Tarife

Concordia vs. Privatspitäler – verhandelt wird via Medien

Auch das Bethesdaspital gerät ins Visier der Versicherung Concordia.

Auch das Bethesdaspital gerät ins Visier der Versicherung Concordia.

Die Versicherung Concordia geht auf Konfrontationskurs mit Basler Privatspitälern. Angeblich hätten die Spitäler Tarif-Verhandlungen abgebrochen.

«Unkontrolliertes Gewinnstreben auf Kosten der Allgemeinheit» würden die Basler Privatspitäler betreiben, schreibt die Krankenversicherung Concordia an die Schweizer Medien. Und feuert gleich weiter mit ganz schwerem Geschütz auf Claraspital, Bethesdaspital und Merian-Iselin Klinik: Die drei Spitäler würden mit ihrem Verhalten «grossen Druck auf die Patienten» ausüben.

Die Privatspitäler hätten die Verhandlungen über die Tarife für das laufende Jahr abgebrochen, weil die Versicherung nicht bereit sei die «neuen massiven Preissteigerungen» zu akzeptieren.

Unterschiedliche Optik

Erstaunt reagiert der Direktor einer der angesprochenen Institutionen, Stephan Fricker von der Merian-Iselin Klinik. «Ich habe da eine etwas andere Optik, es ist die Concordia, die die Verhandlungen überraschend abgebrochen hat», sagt er. Die drei Spitäler und die Versicherung mit Sitz in Luzern hätten vier Monate lang hart verhandelt und seien gemeinsam zu einer Lösung gekommen. Diese habe «marktkonforme Preise» vorgesehen.

«Dann ging der Verhandlungsführer der Concordia mit dieser Einigung in die Geschäftsleitung und kam von dort mit einer Absage zurück». Er sei sich schwierige Verhandlungen gewohnt, sagt Fricker und die drei Spitäler hätten erfahrene Leute in diese Unterredungen geschickt. «Aber die Verhandlungen mit der Concordia waren diesmal besonders ‹gspässig›».

Die Patienten leiden

Dass die Concordia nun derart Druck aufsetzt, bedauert Fricker. «Es wird hier gerade Geschirr zerschlagen», allerdings seien die Kliniken jederzeit zu neuen Verhandlungen bereit. Schade sei, dass nun die privat und halbprivat versicherten Patienten der Concordia leiden würden. «Sie könne nun eigentlich nur noch ins Unispital, wenn die Concordia uns auf die Liste der Kliniken setzt, in denen sie Leistungen nicht, oder nur teilweise abgilt.»

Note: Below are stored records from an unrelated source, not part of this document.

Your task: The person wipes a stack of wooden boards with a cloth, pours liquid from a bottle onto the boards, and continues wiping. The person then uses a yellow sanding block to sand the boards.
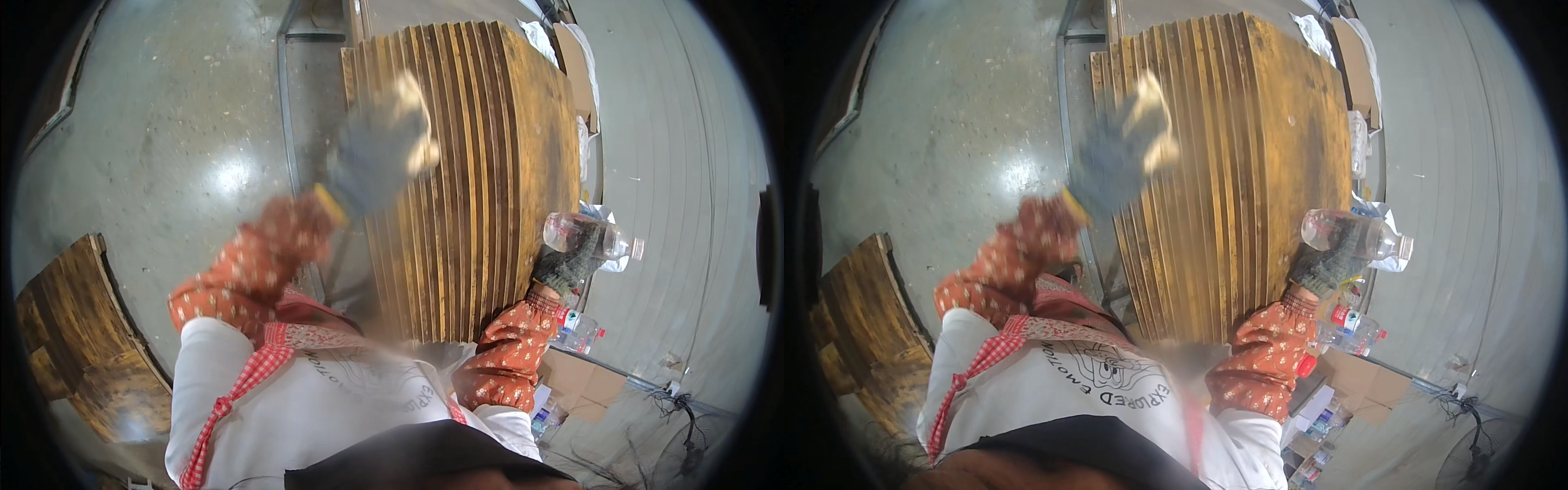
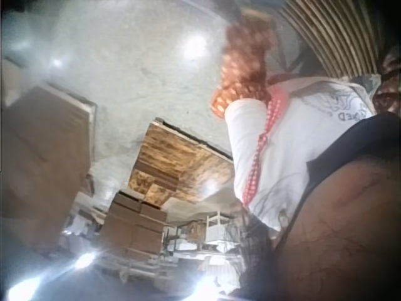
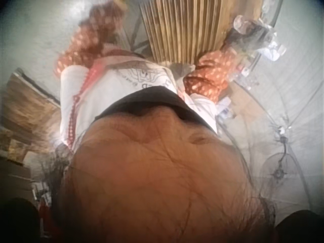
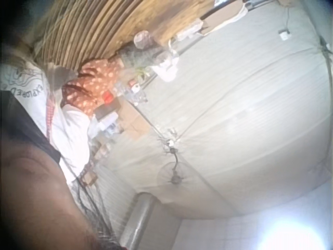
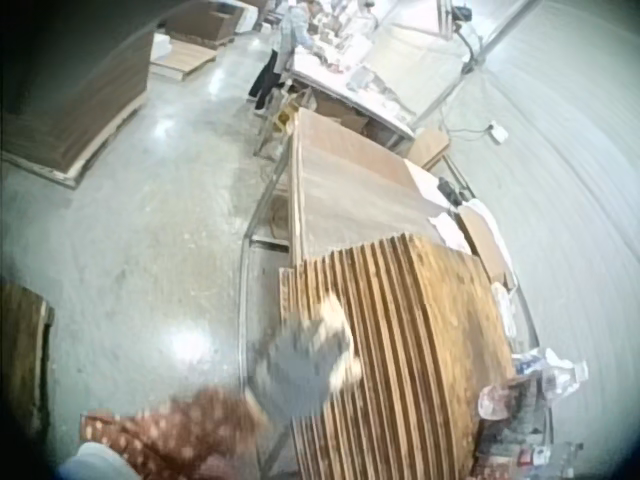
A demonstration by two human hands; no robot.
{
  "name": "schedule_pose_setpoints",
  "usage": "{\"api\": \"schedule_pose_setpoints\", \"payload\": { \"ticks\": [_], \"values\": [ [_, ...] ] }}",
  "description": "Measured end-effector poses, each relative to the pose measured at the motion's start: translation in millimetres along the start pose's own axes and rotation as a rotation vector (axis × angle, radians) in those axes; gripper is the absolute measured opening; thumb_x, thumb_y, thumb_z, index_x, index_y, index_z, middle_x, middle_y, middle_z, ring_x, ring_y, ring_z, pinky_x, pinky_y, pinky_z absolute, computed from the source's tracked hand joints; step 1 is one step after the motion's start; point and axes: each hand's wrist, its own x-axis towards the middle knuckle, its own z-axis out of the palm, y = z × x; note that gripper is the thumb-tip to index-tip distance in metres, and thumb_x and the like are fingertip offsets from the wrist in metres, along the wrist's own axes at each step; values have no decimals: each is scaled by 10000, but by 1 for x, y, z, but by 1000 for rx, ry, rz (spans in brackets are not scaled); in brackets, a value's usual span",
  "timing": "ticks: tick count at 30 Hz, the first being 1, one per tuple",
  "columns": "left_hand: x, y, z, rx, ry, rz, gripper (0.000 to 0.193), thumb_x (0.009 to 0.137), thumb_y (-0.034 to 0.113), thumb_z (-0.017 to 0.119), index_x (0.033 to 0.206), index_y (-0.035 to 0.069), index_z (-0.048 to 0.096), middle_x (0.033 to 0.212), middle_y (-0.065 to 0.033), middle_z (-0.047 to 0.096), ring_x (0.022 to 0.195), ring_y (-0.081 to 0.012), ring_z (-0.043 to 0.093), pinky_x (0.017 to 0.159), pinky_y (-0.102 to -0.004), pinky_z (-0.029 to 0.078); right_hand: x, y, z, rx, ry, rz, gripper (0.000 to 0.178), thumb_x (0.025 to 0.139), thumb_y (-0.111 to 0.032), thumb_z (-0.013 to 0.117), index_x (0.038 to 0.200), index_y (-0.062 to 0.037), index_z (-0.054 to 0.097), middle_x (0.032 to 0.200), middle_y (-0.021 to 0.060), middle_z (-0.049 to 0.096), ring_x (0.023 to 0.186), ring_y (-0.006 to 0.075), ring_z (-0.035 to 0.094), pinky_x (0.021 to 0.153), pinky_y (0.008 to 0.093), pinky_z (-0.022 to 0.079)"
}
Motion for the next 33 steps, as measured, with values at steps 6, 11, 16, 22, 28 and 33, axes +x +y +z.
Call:
{"api": "schedule_pose_setpoints", "payload": {
  "ticks": [6,11,16,22,28,33],
  "values": [
    [19,-5,3,-57,-108,-76,476,856,290,659,1245,54,520,1373,-160,462,1300,-328,415,1101,-462,317,-8,0,4,-173,120,-72,312,862,-173,672,1119,-62,534,899,110,632,780,243,635,666,388,571],
    [-63,51,5,-5,-496,77,540,879,352,621,1308,62,468,1365,-162,474,1322,-317,393,1132,-465,284,-11,-8,13,-170,72,-6,323,863,-187,675,1125,-62,534,928,106,626,804,240,628,667,386,567],
    [-31,35,-12,-9,-613,26,608,884,445,597,1350,88,438,1372,-150,453,1329,-287,376,1131,-465,281,-9,1,3,13,104,66,269,873,-238,657,1038,-53,552,882,116,627,773,266,626,649,413,571],
    [40,-44,27,116,67,-52,485,879,397,628,1233,72,567,1267,-178,538,1260,-312,461,1065,-431,360,5,5,-21,-506,-16,-72,304,911,-160,606,1174,-31,527,1054,94,608,918,208,618,842,310,528],
    [-96,87,-6,-177,-80,-99,473,812,268,675,1229,91,540,1302,-118,520,1189,-273,501,985,-413,412,0,2,-10,-524,57,-50,319,913,-193,599,1177,-41,505,1094,84,569,987,212,574,883,316,480],
    [-58,19,4,-141,-119,185,515,881,308,622,1310,49,499,1318,-138,528,1263,-241,470,1092,-399,325,-3,-4,-4,-136,-47,43,247,880,-188,648,1068,-62,550,885,116,622,777,270,628,664,440,579]
  ]
}}
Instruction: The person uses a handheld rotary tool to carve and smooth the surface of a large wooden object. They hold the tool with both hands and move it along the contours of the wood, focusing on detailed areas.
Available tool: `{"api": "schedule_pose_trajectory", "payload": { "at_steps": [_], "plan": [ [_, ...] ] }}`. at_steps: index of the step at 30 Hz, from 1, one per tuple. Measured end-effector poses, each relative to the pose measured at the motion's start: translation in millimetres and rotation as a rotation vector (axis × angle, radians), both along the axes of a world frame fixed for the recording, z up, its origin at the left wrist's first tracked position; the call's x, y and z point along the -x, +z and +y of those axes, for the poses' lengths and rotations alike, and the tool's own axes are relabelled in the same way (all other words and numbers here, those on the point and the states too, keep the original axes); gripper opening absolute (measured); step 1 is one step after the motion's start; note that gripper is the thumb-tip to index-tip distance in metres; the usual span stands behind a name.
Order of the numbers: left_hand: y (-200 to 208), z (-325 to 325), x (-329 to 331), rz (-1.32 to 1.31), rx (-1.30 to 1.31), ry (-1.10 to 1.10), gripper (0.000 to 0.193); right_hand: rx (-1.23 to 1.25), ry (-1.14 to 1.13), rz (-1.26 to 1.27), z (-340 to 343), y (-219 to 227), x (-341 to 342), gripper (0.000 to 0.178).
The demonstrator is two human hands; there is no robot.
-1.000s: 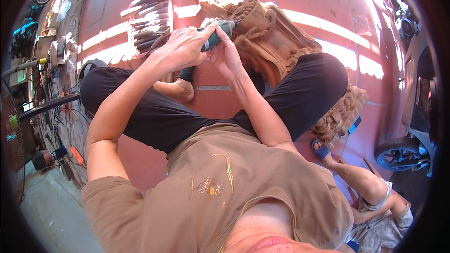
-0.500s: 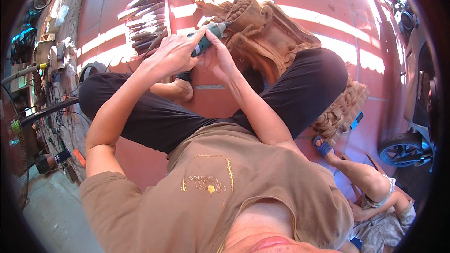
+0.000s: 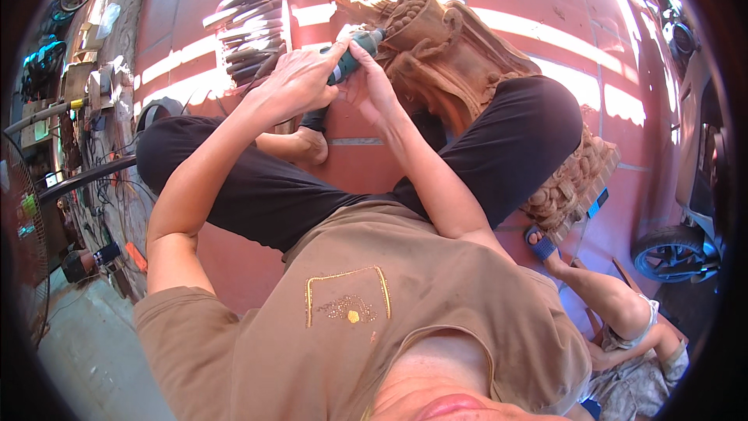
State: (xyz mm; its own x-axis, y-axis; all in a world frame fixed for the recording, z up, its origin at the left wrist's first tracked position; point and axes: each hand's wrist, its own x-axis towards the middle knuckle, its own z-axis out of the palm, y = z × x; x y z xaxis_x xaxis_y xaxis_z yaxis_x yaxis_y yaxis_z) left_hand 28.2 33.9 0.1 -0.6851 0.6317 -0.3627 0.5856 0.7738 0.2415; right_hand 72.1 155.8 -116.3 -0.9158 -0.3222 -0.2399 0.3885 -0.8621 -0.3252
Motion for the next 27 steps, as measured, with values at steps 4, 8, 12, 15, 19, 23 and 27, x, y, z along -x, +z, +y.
{"api": "schedule_pose_trajectory", "payload": {
  "at_steps": [4,8,12,15,19,23,27],
  "plan": [
    [0.2,2.9,3.0,-0.001,-0.033,-0.036,0.079,0.029,-0.046,-0.046,0.9,3.6,0.7,0.031],
    [2.6,5.5,0.8,0.01,-0.012,-0.058,0.078,0.046,-0.039,-0.044,2.3,9.9,-4.4,0.03],
    [8.6,6.1,-2.4,-0.004,-0.001,-0.068,0.077,0.061,-0.015,-0.002,4.5,14.4,-7.0,0.031],
    [7.4,5.8,-4.5,0.004,0.009,-0.082,0.077,0.041,-0.037,-0.053,1.8,9.3,-11.0,0.032],
    [10.5,5.5,-6.1,0.011,0.033,-0.057,0.079,0.027,-0.032,-0.033,2.1,11.3,-10.8,0.035],
    [5.0,0.1,-4.7,0.031,-0.023,-0.061,0.08,-0.021,-0.055,-0.04,-0.2,11.9,-9.7,0.037],
    [-2.4,-4.9,-4.2,0.042,-0.03,-0.066,0.08,-0.053,-0.054,-0.038,-1.1,10.7,-8.8,0.038]
  ]
}}
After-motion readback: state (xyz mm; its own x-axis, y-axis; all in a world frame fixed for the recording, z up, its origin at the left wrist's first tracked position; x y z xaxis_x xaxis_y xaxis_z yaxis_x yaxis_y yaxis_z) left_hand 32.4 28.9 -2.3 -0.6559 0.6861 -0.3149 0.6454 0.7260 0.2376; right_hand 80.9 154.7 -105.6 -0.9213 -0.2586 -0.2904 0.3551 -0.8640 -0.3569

So gibt Fricker den Schwarzen Peter zurück an den Krankenversicherer. Für die Concordia-Kunden herrsche ab April ein vertragsloser Zustand. Das heisst, es gelten die Listenpreise. «Diese sind naturgemäss deutlich höher als jene, die die Patienten bezahlen, deren Versicherungen einen Vertrag mit den Kliniken haben.»

Preise abgesegnet

Die Concordia beschuldigt die Spitäler, sie hätten bereits in den vergangenen Jahren massiv die Preise hochgetrieben. Sie hätten, so die Versicherung, ihre Tarife «kontinuierlich stark erhöht». Ein Argument, dem Fricker nichts abgewinnen kann: «Die Preise wurden immer in Verhandlungen mit der Concordia festgelegt und die Versicherung hat die Verträge unterzeichnet.»

Wie es nun weitergeht, ist unklar, die Concordia erhofft sich von ihrem Gang an die Öffentlichkeit offensichtlich ein Nachgeben der Basler. Diese sehen aber dazu derzeit keinen Grund.